宫以葇的脖子立刻沁出血来。
“救命啊,杀人了,何世孙,快来救我!”宫以葇凄厉大喊,尖叫着往后缩脖子。
秦挽辞的刀如同黏在了她的脖子上。
浑身杀意外泄。
“翠枝在哪儿?”
“我不知道,我真的不知道,你放了我吧。”宫以葇哆哆嗦嗦求饶。
何翊琞皱了皱眉,看向沈则御。
“检查一遍。”
沈则御对何翊琞道。
秦挽辞一回刀,扯着宫以葇粗暴地摔下来。
宫以葇捂着受伤的脖子:“秦挽辞,你不得好……”
刀光“唰”地一下又回到她面前,宫以葇抖着嘴唇把后面的字吞了回去。
队伍很快被清查一遍,就连马车的车底和车顶都没放过。
翠枝并没有被藏在队伍中。
秦挽辞和沈则御对视一眼,收了佩刀。
沈则御:“你可以带人走了,路上小心。”
沈则御回身的时候,对池宴使了个眼色。
宫以葇脖子上的伤口不深,何翊琞让随行的大夫给她简单包扎一下,就上路了。
河东距离镇北大约有十日的路程。
他们走的慢,回到镇北估计要半个月。
差不多能赶上婚期。
从出了城,宫以葇就在车厢里默不作声。
若不是偶尔马车颠簸,宫以葇伤口作痛轻呼,何翊琞几乎要怀疑车里没人了。
出城大约走了二十里,路过城郊的一个小镇。
宫以葇掀开窗帘,敲击车壁。
“何世孙。”
走在前头的何翊琞回头:“宫小姐何事?”
“你过来,我有话要对你说。”
何翊琞眸中划过疑惑。
“你即将是我祖父的王妃,我们之间当要避嫌,你有什么话直说,我听得到。

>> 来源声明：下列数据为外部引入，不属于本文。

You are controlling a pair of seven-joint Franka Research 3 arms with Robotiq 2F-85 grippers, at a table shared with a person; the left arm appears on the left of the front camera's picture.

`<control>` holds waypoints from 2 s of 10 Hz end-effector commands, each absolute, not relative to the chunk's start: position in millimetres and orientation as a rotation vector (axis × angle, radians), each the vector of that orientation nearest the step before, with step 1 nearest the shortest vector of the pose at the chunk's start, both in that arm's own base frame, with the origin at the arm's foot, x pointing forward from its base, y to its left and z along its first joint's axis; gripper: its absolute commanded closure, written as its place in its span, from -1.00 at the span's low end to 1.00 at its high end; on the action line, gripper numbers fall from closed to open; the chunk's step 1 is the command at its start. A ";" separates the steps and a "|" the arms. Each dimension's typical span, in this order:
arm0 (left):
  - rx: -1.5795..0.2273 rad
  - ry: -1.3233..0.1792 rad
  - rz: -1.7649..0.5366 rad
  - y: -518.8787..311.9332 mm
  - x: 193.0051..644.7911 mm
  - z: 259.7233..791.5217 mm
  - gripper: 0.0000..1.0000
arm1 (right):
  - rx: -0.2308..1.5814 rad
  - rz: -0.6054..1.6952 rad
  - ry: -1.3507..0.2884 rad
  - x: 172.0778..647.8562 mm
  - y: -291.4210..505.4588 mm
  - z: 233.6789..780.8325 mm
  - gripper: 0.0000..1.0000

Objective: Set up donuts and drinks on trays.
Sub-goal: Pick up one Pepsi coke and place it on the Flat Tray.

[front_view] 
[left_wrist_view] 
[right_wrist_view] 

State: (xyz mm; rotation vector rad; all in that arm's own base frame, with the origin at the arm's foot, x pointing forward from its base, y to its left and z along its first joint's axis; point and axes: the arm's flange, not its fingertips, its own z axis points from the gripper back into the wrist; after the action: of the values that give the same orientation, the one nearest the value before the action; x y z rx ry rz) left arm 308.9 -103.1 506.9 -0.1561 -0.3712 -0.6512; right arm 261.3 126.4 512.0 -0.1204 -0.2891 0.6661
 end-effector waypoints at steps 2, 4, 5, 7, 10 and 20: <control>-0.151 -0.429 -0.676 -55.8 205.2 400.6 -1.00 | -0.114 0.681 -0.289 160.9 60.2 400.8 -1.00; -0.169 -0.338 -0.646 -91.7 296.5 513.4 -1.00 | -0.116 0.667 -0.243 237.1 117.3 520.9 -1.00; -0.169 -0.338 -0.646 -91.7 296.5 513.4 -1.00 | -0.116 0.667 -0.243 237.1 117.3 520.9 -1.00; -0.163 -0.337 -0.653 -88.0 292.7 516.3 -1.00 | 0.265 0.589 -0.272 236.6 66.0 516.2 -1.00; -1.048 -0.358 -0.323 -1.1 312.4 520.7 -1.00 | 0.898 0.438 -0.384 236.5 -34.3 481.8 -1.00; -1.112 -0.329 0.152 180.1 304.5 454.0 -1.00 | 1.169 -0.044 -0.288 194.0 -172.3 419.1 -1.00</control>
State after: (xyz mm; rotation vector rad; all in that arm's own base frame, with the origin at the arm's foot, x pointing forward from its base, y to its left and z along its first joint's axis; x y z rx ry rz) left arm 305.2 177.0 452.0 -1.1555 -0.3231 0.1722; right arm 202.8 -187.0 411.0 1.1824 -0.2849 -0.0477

”何翊琞不肯靠的太近。
宫以葇气结。
她狠狠摔了一下窗帘。
过一会儿,又忍不住掀开。
“何世孙,我要去圂轩。”宫以葇红着脸,羞恼道。
何翊琞眉心微紧:“马车座位下的格子里有净桶。”
宫以葇憋得脸要滴出血来。
“那你们岂不是都能听到,我不要。停车,我要找个酒楼,而且现在快中午了,我要吃东西,不要吃干粮。”

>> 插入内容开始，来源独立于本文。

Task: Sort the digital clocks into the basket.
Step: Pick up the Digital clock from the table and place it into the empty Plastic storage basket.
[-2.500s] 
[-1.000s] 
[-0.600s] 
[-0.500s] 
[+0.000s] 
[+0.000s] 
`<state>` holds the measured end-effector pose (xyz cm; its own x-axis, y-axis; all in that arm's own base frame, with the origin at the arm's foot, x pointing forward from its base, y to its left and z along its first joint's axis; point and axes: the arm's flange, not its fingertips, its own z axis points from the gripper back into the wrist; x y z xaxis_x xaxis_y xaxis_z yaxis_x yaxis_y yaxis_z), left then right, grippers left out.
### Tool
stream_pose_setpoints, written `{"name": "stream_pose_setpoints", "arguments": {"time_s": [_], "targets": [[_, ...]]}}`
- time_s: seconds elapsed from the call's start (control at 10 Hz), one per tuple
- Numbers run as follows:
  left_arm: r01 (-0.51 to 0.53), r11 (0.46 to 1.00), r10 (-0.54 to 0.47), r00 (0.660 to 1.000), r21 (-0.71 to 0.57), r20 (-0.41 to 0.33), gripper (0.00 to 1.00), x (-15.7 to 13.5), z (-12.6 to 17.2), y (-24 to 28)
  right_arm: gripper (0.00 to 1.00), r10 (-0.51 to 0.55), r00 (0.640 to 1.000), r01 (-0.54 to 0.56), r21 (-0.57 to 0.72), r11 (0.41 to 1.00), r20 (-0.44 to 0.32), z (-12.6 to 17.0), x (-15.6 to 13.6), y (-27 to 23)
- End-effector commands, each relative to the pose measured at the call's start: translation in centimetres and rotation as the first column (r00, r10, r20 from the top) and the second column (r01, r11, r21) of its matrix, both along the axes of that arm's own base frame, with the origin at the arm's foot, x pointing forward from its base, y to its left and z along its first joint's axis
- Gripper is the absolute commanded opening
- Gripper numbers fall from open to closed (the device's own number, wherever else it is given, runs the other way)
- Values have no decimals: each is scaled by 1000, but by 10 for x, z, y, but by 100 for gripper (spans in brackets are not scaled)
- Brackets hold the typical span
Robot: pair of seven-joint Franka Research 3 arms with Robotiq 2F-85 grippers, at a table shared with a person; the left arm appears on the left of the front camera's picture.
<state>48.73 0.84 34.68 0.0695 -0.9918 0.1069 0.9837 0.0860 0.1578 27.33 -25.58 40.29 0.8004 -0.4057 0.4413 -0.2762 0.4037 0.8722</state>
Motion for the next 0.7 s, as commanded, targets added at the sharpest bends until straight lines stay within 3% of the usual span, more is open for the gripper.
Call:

何翊琞一个手下也劝道:“世孙,眼看也要晌午了,不如暂时修整一下吧,下一个镇子还要走四十里。”
前头不远,有旌旗迎风招展,的确有家小酒楼。
何翊琞想了一下,“也好,那就暂停修整一下,吃点东西再赶路。”
下马的时候,他对几个婢女使了个眼色。
这几人都是她从镇北带来的女护卫,武功高强,盯着一个宫以葇绰绰有余。
宫以葇询问了一下,便带着几个女护卫去了后院的圂轩。
宫以葇站在圂轩里好一会儿没动,她忍不住抓狂。
“你们都围一圈盯着我,我怎么方便?”
女护卫们相互看了一眼。
为首一人道:“奴婢们都是女子,以后也是要伺候宫小姐的,宫小姐不必害臊。”
宫以葇几乎要跳脚:“不行,你们出去!”
“我们要守护宫小姐的安全。”女护卫道。
“圂轩就这么大,你们在外面一样能守护我的安全。”
宫以葇跟她们僵持不下。
“你们再不出去,我就一头撞死在这里,让你们没法交差。”
宫以葇怒形于色,把头抵在砖墙上。
“宫小姐,您别冲动。”
女护卫想拦她,她甩头就要往墙上撞。
“别别别,奴婢们出去就是了。”
女护卫们没办法,只能全部出来,将圂轩团团围住。
宫以葇立刻关上门,插上门闩。
这家酒楼的圂轩是有屋顶的,里头瞬间一片漆黑。
宫以葇不慌不忙从怀里掏出一支火折子吹亮。